All Things Considered is the most listened-to afternoon drive-time news radio program in the country. Every weekday the two-hour show is hosted by Ailsa Chang, Mary Louise Kelly, Ari Shapiro and Juana Summers. In 1977, ATC expanded to seven days a week with a one-hour show on Saturdays and Sundays.

About the Host: Laura Lorson

Laura Lorson is KPR's local All Things Considered host. She is a native of Louisville, Ky., but came to Kansas in 1983. She is a graduate of the University of Kansas. After graduation, she left the area for more than a decade, attending graduate school and working for National Public Radio in Washington, D.C., and Chicago, Ill. When an opportunity opened at KPR, she happily returned to Lawrence.

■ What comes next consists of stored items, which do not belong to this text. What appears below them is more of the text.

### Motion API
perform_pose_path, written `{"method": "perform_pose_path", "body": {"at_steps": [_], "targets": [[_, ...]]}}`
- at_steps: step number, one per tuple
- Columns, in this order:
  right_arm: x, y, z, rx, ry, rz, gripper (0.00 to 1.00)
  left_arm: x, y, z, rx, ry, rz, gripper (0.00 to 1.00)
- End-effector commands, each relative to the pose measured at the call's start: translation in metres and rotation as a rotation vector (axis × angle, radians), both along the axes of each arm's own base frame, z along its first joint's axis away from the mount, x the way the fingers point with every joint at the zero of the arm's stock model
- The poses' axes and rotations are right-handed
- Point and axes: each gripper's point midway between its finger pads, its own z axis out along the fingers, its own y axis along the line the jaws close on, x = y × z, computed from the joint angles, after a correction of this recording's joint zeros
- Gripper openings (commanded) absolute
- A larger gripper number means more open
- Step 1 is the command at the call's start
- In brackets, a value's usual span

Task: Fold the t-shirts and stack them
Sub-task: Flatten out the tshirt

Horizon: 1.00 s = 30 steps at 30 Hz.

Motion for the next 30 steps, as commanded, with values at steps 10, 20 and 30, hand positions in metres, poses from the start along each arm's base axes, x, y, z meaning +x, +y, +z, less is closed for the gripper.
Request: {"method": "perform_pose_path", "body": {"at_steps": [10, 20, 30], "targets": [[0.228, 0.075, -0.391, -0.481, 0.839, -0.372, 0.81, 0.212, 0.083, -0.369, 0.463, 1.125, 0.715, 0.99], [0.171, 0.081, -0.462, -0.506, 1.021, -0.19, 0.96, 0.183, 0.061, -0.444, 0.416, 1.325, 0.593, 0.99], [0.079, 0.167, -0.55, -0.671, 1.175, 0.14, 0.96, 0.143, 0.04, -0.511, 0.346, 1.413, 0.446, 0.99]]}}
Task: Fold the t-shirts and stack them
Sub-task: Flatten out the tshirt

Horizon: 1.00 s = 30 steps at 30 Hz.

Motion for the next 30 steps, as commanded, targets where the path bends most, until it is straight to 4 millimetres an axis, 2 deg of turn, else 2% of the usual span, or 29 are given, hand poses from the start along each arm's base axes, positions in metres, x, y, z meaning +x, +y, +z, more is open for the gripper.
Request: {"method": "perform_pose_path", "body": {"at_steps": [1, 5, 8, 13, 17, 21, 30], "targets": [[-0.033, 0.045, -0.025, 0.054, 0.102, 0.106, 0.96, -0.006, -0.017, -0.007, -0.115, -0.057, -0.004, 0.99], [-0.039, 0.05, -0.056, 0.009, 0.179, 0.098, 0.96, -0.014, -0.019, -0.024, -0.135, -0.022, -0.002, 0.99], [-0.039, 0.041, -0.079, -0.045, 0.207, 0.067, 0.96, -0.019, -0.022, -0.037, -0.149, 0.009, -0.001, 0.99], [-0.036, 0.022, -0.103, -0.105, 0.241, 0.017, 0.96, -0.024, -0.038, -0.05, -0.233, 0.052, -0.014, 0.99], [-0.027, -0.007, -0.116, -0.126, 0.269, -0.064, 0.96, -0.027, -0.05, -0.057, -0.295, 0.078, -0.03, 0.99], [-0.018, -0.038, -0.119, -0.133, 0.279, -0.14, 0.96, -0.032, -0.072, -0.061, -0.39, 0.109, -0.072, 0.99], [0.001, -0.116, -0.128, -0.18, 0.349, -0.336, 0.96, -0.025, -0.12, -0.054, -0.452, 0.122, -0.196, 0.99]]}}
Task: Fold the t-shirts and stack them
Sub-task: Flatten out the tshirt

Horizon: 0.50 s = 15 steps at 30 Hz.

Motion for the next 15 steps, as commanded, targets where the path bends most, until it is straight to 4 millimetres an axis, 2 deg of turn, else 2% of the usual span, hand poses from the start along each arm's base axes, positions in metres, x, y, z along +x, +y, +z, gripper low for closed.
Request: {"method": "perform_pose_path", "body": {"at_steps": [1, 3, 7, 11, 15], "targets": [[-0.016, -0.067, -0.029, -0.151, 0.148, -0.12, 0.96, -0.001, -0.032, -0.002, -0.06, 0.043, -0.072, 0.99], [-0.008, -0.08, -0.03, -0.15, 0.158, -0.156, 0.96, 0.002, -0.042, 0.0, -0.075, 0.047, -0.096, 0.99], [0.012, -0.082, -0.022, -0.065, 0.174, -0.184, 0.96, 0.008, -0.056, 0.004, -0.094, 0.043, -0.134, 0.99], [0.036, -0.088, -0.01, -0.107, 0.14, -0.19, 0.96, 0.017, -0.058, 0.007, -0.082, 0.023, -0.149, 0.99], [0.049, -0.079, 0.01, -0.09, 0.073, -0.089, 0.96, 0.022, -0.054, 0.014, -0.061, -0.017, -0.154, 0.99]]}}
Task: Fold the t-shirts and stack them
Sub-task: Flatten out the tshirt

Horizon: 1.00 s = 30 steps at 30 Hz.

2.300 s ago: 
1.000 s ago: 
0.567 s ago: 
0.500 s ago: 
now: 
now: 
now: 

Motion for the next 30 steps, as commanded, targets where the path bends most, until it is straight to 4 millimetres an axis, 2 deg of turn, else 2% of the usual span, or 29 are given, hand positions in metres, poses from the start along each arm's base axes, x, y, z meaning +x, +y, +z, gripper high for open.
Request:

Laura says that she wanted to return to this area and this community as a sort of payback for the education she received here. Laura is married to a native Kansan. The two of them don't really understand why people seem to think this part of the country is flat and boring. She and her husband like driving around the state, when they can afford it...they like secondhand stores, antique shops, family-owned restaurants and looking at old courthouses. They stop to talk with pretty much anyone who says hello, so they feel like they've met about half the state. Laura and her husband live in Perry with Clyde, their Great Pyrenees dog.